Geospatial Assessments Of Dna Adducts In The Human Stomach: A Model Of Field Cancerization

Simple Summary The geospatial distribution of DNA adducts, the presumable origins of mutations causing human cancers in the stomach was described. In human stomach resections for gastric cancer, seven different DNA adducts, C5-methyl-2 '-deoxycytidine, 2 '-deoxyinosine, C5-hydroxymethyl-2 '-deoxycytidine, N6-methyl-2 '-deoxyadenosine, 1,N6-etheno-2 '-deoxyadenosine, N6-hydroxymethyl-2 '-deoxyadenosine, and C8-oxo-2 '-deoxyguanosine, were identified in various parts and zones of the human stomach, namely, the upper, middle and lower zones, anterior and posterior walls, and lesser and greater curvatures.
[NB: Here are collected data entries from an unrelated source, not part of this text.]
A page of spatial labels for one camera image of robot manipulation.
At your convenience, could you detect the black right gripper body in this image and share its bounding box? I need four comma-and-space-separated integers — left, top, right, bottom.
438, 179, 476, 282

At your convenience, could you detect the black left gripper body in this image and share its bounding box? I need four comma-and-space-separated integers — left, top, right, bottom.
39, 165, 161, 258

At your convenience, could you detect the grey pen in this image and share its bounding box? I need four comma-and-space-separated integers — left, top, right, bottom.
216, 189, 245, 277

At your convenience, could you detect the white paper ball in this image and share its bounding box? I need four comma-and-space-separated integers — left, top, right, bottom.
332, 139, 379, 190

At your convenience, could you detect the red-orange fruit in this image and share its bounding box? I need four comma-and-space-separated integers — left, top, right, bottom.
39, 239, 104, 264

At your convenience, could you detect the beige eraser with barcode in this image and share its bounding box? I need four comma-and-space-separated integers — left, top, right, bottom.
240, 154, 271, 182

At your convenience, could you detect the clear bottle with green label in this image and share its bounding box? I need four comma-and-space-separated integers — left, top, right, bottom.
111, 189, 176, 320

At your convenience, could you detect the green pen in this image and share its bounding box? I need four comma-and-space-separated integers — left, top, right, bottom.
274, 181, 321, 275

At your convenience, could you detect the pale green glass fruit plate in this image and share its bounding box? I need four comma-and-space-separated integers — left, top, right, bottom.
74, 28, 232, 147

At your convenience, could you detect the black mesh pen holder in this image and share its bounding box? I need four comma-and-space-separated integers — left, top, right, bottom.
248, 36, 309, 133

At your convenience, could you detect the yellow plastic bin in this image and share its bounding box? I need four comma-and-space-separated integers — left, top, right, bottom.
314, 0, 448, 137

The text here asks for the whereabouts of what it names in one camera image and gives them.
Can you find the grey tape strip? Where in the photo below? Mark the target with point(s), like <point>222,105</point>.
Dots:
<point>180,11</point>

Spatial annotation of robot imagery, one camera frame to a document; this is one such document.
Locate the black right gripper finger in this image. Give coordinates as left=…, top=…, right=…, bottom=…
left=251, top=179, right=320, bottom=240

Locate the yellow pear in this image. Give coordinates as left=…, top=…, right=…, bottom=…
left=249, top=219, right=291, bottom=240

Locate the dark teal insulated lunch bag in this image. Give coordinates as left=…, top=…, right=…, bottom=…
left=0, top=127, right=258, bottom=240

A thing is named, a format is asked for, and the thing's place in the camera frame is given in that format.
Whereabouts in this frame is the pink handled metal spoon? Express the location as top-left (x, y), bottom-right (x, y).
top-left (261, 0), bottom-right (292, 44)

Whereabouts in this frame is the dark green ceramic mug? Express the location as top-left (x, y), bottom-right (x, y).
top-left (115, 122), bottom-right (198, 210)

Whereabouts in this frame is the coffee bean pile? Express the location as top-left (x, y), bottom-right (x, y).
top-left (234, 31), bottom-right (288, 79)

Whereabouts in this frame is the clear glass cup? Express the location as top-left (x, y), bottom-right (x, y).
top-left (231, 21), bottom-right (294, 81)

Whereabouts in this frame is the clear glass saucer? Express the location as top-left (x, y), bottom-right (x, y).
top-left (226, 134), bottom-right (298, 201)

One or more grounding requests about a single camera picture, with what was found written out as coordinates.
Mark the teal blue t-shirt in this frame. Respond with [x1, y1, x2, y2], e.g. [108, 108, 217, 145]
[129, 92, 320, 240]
This DNA adductomics approach will reveal the exposure and risk of individual gastric mucosa in humans. Basic information on multiple DNA adduct profiles in terms of the correlation with the preferred locations of gastric cancer in the stomach will provide the reality of "field cancerization" in human gastric carcinogenesis. Background: Field cancerization is a popular concept regarding where cancer cells arise in a plane, such as the opened-up gastrointestinal mucosa. The geospatial distribution of DNA adducts, some of which are believed to initiate mutation, may be a clue to understanding the landscape of the preferred occurrence of gastric cancer in the human stomach, such that the occurrence is much more frequent in the lesser curvature than in the greater curvature. Methods: Seven DNA adducts, C5-methyl-2 '-deoxycytidine, 2 '-deoxyinosine, C5-hydroxymethyl-2 '-deoxycytidine, N6-methyl-2 '-deoxyadenosine, 1,N6-etheno-2 '-deoxyadenosine, N6-hydroxymethyl-2 '-deoxyadenosine, and C8-oxo-2 '-deoxyguanosine, from different points and zones of the human stomach were semi quantitatively measured by liquid chromatography/tandem mass spectrometry. The differences in the quantity of these DNA adducts from the lesser and greater curvature, the upper, middle and lower third zones, the anterior and posterior wall of the stomach, and the mucosae distant from and near the tumor were compared to determine whether the location preference of cancer in the stomach could be explained by the distribution of these DNA adducts. Comparisons were conducted considering the tumor locations and operation methods. Conclusions: Regarding the DNA adducts investigated, significant differences in quantities and locations in the whole stomach were not noted; thus, these DNA adducts do not explain the preferential occurrence of cancer in particular locations of the human stomach.